The Bank of Canada's decision makers are not focused on one likely path forward and are instead preparing for a range of possible outcomes, Macklem said, not unlike many Canadians trying to plan their own finances in an uncertain time.
The central bank outlined a pair of economic scenarios alongside the rate decision that officials stressed should not be viewed as forecasts.
One sees the tariffs and threats negotiated away quickly and the economy stall, but escape with limited damage. Inflation would ease to 1.5 per cent for most of the year – largely thanks to the elimination of the consumer carbon price – before rising back to the central bank’s two per cent target.
The other example envisions a more protracted global trade war that sends Canada into a year-long recession, an outcome that Macklem said would be an "unprecedented shock" to the Canadian economy.
This scenario assumes the United States imposes tariffs of 12 per cent on all Canadian goods with a higher 25 per cent on motor vehicles and parts and another 25 per cent import tax applied globally; Canada also responds here with similar tariffs on a selection of U.S. goods.
Canadian real gross domestic product contracts in this projection for four consecutive quarters, averaging declines of 1.2 per cent, and the U.S. tariffs “permanently reduce Canada’s potential output and its standard of living,” the report reads.
That outcome also sees inflation rise, topping three per cent in 2026, making the Bank of Canada’s job that much harder.
The central bank noted these two scenarios represent only a slice of the many possible outcomes. But the governing council used this double-barrelled framework to make its latest interest rate decision, attempting to set monetary policy that would best suit either outcome – in this case, a rate hold.
Despite the decision to leave rates unchanged, TD economist James Orlando said the tone of the announcement and Monetary Policy Report seemed almost consistent with a cut.
"It highlighted the downside risks to the economy, with both scenarios showing a level of weakness that is deserving of further rate cuts," he wrote in a report on the decision.
The early tariffs and threats have already hurt business and consumer confidence in Canada, with some manufacturers laying off workers.

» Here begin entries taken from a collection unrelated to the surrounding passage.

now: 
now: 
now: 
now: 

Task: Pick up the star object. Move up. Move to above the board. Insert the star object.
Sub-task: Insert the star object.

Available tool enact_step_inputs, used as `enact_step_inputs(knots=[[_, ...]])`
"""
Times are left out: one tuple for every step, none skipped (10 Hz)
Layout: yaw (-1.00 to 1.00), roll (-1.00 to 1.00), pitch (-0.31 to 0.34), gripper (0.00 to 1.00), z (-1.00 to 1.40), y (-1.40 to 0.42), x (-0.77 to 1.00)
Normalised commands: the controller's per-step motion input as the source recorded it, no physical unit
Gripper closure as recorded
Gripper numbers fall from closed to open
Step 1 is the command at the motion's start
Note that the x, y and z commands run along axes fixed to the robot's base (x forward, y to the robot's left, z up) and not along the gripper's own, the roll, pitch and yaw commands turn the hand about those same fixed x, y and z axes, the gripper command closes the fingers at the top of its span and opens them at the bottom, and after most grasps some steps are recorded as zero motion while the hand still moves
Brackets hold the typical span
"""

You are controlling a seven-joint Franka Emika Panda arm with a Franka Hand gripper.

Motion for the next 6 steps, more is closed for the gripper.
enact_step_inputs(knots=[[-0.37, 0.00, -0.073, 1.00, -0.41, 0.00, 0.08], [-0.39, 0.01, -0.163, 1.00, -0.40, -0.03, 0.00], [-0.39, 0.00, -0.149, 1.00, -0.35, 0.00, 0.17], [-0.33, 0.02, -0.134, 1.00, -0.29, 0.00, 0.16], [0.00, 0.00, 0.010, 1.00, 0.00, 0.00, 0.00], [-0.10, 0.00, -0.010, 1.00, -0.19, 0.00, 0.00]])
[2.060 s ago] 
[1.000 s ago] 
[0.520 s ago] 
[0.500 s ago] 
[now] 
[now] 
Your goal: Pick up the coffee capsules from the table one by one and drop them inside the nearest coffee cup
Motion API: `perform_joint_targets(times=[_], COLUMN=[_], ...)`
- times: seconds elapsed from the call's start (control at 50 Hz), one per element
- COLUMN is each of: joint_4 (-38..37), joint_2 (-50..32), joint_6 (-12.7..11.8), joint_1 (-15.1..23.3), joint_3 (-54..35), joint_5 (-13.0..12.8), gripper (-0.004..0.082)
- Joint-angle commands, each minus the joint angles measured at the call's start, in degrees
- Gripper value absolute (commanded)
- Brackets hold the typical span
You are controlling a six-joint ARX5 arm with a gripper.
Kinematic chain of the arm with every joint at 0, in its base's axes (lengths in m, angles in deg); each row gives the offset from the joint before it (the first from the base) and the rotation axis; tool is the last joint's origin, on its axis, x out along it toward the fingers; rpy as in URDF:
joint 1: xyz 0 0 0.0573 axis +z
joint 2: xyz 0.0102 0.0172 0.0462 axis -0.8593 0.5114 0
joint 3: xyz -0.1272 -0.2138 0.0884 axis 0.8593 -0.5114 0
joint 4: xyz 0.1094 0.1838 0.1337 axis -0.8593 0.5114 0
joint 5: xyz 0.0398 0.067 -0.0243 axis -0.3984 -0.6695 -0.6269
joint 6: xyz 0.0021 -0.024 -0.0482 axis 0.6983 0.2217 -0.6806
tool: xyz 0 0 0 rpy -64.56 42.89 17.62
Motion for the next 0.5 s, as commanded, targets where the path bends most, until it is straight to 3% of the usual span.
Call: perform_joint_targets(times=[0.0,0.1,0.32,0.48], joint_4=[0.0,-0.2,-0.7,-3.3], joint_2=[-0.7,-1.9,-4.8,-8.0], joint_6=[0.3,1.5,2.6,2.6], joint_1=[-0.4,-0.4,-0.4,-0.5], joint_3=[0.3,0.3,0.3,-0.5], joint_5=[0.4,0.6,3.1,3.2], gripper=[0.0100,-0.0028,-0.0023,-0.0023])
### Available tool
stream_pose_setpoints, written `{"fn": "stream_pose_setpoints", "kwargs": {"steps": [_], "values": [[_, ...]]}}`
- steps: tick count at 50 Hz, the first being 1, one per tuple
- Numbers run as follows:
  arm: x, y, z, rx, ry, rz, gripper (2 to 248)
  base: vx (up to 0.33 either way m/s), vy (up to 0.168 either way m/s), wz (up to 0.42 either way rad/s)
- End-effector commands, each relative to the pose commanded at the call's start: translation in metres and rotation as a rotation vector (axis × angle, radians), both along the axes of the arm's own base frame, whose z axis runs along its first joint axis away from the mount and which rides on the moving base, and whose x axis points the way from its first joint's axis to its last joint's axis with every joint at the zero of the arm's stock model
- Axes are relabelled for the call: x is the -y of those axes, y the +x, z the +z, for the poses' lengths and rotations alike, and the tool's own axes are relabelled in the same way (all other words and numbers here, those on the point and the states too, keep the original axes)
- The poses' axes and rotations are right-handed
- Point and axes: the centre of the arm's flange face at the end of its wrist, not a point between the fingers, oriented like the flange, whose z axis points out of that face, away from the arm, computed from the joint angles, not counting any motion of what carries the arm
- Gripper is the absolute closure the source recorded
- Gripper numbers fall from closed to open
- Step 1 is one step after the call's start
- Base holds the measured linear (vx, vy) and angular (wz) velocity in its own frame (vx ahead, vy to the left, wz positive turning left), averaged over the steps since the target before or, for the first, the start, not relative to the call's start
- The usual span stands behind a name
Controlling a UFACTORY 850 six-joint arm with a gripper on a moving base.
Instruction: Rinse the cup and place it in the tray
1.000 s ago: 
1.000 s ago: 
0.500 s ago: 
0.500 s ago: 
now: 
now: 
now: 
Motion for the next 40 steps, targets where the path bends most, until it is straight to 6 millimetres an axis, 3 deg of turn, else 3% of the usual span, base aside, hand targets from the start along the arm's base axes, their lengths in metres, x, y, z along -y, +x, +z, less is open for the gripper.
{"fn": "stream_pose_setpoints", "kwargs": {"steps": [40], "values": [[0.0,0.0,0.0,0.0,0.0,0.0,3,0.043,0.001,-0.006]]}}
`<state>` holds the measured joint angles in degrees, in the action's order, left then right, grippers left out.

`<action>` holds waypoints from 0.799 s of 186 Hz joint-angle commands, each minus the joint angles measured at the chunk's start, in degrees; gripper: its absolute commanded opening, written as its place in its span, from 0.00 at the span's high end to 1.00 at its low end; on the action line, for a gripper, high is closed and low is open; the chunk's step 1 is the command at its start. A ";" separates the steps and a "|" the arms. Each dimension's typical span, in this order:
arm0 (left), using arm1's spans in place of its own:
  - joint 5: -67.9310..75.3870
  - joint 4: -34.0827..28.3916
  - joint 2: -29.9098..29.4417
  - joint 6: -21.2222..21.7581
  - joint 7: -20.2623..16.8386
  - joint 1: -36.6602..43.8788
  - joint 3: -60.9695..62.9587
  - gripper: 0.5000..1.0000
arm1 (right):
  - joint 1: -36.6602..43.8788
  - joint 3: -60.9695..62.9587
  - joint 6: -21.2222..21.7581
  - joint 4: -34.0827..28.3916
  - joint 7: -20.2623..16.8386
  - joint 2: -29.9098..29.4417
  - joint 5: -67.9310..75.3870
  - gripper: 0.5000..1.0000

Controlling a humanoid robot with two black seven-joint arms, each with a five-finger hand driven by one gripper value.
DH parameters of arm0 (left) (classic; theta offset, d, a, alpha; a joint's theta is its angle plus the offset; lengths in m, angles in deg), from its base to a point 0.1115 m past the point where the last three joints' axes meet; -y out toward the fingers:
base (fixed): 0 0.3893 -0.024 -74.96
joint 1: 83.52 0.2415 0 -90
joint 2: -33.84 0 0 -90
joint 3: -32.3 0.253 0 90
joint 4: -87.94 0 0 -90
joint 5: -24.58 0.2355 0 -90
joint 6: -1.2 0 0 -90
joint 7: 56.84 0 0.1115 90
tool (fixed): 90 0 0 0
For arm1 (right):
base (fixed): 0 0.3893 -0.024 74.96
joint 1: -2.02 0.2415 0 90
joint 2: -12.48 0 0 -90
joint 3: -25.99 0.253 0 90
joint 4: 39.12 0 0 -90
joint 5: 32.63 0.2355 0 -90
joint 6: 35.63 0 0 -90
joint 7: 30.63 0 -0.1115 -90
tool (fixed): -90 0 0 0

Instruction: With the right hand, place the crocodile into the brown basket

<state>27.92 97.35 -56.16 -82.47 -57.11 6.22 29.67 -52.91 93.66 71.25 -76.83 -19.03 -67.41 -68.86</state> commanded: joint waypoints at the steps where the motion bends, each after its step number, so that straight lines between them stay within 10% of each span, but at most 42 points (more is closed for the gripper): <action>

Inflation meanwhile cooled to 2.3 per cent in March, in part thanks to falling gas prices and weaker travel demand to the U.S. amid the trade war.
Orlando expects the Bank of Canada will resume cutting interest rates at its next meeting on June 4.
CIBC chief economist Avery Shenfeld said in a note Wednesday that he expects a pair of back-to-back quarter-point cuts from the Bank of Canada in June and July.
Bartlett, too, expects that the central bank has "a few more rate cuts in the chamber" before the end of the easing cycle. He said that pace of cuts could accelerate with as much as a half-point cut in June, but the Bank of Canada could also opt to pause again.
"It's very much dependent on what happens over the next six weeks in terms of U.S. policy," he said.
Money markets on Wednesday priced the odds of a rate or a cut at the Bank of Canada's next meeting as a virtual tie, according to LSEG Data & Analytics.
The Bank of Canada signalled it would “proceed carefully” in setting future rates and will be watching to see how much the tariffs reduce demand for Canadian exports, dampen spending from businesses and consumers, how quickly new costs are passed on to customers and how inflation expectations evolve.
Bartlett said that, without much guidance from the Bank of Canada about a future path for rates or the economy broadly, Canadians ought to take a page from the central bank and try to keep a "flexible" approach to their own finances.
"At the end of the day, much like the bank, people need to have a Plan A and a Plan B for any eventuality and possible outcomes in between those two plans," he said.